Text Summarization with LangChain
So far I have used the HuggingFace models to summarize long text. But after discovering LangChain’s extraction capabilities I tried to do an pipeline to summarize long text.
In this example my pipeline will summarize this paper: https://journals.sagepub.com/doi/epub/10.1177/23409444231185790 Sensing, seizing, and reconfiguring dynamic capabilities in innovative firms: Why does strategic leadership make a difference? is a academic paper and I don’t want read it at all. I’ll decide after the reading AI generated summary.
🤖 Unlocking the Magic of Document Summarization with Python! 📚🔍
Hey there, code wizards! 👋 Are you ready to dive into a world where your Python spells can turn lengthy documents into bite-sized nuggets of wisdom? 🧙♂️ Today, we’re going to unravel the mysteries of document summarization using a pinch of code and a sprinkle of AI fairy dust! ✨
🔮 The Quest for Knowledge
Imagine you’ve stumbled upon a mystical text known as “sample-paper.pdf”. 📜 But, oh dear adventurer, it’s as thick as an ancient tome! Fear not, for we have a spell to split these pages into manageable chunks using the mighty PyPDFLoader! 📚✂️
# %% MR Read PDF
loader = PyPDFLoader("sample-paper.pdf")
pages = loader.load_and_split()
🌟 Forging the Index of Power
Now that our pages are in hand, let’s forge an index that’ll make finding knowledge a breeze! Meet FAISS, a trusty tool that creates an index using the power of OpenAIEmbeddings! 🔍🔗
# %% MR Make Index
faiss_index = FAISS.from_documents(pages, OpenAIEmbeddings())
🔍 Seeking the Golden Nuggets
Ever wished for a magical magnifying glass that finds the juiciest bits of information in the blink of an eye? Our FAISS index can do just that! 🕵️♀️ Let’s summon it to search for a specific incantation, “What about CEOs?”, and retrieve the top 5 results!
# %% MR Search
docs = faiss_index.similarity_search("What about CEOs?", k=5)
for doc in docs:
print(str(doc.metadata["page"]) + ":", doc.page_content[:300])
print("----")
📝 Summoning the Summary Sorcery
But wait, there’s more! 🎩✨ Our enchanted code can also summarize these findings into beautiful, concise gems. With the power of OpenAI’s language model, we can create both regular summaries and bullet-point wonders! Let’s weave the magic:
# %% MR
llm = OpenAI(temperature=0)
map_prompt = """
Write a concise summary of the following:
"{text}"
CONCISE SUMMARY:
"""
map_prompt_template = PromptTemplate(template=map_prompt, input_variables=["text"])
combine_prompt = """
Write a concise summary of the following text delimited by triple backquotes.

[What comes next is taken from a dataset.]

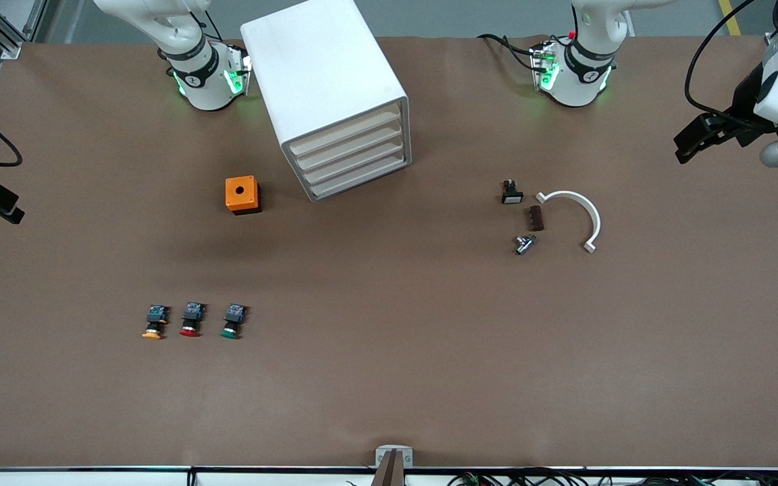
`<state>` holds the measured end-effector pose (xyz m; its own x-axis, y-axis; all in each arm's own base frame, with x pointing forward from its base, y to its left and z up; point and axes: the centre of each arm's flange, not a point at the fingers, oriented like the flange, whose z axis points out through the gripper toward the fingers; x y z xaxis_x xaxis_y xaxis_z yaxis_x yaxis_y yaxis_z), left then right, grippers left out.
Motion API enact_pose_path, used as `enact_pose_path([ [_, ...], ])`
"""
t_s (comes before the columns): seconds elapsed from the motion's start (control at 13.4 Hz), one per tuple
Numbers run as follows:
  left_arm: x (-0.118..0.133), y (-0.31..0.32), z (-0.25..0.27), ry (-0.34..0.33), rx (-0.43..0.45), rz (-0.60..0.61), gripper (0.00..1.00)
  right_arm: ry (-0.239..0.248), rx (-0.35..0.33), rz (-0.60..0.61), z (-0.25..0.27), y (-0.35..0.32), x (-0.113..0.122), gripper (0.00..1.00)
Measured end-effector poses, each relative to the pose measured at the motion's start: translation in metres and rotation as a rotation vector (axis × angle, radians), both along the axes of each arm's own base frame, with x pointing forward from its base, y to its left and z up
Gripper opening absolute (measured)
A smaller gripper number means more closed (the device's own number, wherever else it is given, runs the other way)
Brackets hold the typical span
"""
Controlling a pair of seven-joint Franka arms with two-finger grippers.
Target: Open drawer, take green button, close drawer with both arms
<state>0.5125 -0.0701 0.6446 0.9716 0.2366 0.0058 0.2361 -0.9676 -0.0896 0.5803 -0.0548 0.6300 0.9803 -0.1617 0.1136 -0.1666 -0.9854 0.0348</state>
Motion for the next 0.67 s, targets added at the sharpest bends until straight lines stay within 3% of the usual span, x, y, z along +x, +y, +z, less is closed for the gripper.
enact_pose_path([
  [0.67, -0.004, 0.015, 0.008, -0.014, -0.033, 0.036, 1.0, 0.0, 0.0, 0.001, 0.0, 0.0, 0.0, 1.0],
])
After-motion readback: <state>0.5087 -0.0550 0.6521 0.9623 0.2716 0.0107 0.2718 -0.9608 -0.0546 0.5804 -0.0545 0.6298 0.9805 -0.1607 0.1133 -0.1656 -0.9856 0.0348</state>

Return your response in bullet points which covers the key points of the text.
```{text}```
BULLET POINT SUMMARY:
"""
combine_prompt_template = PromptTemplate(template=combine_prompt, input_variables=["text"])

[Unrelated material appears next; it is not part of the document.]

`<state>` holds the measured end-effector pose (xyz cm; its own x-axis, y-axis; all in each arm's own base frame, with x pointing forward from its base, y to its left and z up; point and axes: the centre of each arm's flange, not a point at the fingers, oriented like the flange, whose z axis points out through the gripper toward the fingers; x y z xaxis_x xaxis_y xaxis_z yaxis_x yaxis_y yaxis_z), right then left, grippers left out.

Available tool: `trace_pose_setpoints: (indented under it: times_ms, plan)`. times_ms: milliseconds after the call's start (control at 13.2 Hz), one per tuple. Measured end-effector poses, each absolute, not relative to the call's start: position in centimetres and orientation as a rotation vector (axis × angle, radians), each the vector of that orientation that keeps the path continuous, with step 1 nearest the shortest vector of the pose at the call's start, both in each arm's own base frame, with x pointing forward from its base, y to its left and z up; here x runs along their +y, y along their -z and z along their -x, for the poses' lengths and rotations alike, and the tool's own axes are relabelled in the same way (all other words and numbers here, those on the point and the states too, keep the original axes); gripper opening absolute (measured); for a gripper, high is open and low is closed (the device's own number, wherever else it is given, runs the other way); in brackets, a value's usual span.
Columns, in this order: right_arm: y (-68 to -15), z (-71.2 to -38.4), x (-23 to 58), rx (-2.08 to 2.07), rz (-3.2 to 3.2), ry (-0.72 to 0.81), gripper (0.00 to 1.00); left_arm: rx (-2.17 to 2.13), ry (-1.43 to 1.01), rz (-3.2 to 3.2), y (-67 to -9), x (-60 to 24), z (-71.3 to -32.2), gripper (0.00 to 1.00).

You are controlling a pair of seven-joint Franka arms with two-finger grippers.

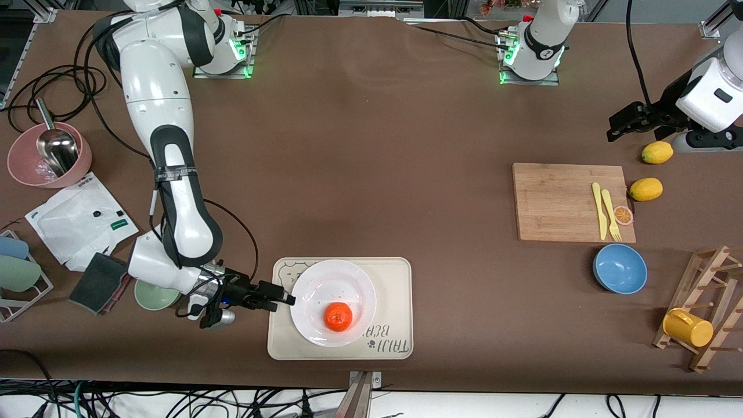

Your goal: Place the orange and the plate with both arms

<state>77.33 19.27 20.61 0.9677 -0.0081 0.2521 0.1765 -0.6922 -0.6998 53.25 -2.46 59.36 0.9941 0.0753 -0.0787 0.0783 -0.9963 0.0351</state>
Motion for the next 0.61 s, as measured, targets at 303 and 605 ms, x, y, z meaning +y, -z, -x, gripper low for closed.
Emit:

summary_chain = load_summarize_chain(llm=llm,
chain_type='map_reduce',
map_prompt=map_prompt_template,
combine_prompt=combine_prompt_template,
)
mapreduce_output = summary_chain.run(docs)
🎉 Unveiling the Treasures
And there you have it, fellow explorers! With a wave of your coding wand, you’ve tamed the wild words and unleashed their essence. From splitting ancient texts to summoning concise summaries, your journey has been nothing short of magical! 🌟✨
So go forth, brave coders! May your code be bug-free and your summaries be succinct. Remember, the world of AI and coding is as enchanting as the stories it unveils. Until next time, happy coding! 🚀🔥
There you go! A playful and informative blog post that introduces the provided code in a whimsical manner. Feel free to customize and adjust the text as needed to match your style and preferences.
🎉 Bonus
The AI gives me this result:
- This study examined the exploratory and exploitative learning, as well as the transactional and transformational leadership styles of CEOs in two departments (marketing and production).
- Cronbach’s alpha coefficients were found to be .86, .71, and .84 for sensing, seizing, and reconfiguration capabilities respectively.
- Exploratory and exploitative learning are related to sensing and seizing capabilities in both marketing and production departments.
- Transformational leadership style was found to reinforce the relationship between exploratory learning and sensing capability in both departments.
- Correlation and descriptive analyses showed positive relationships between OL, leadership style, and the DCs of the firm.
- Multiple and hierarchical regression analysis was used to test hypotheses, and results showed a statistically significant relationship between exploratory learning and sensing capability for production departments, and a positive and statistically significant relationship between exploitative learning and sensing capability for marketing departments.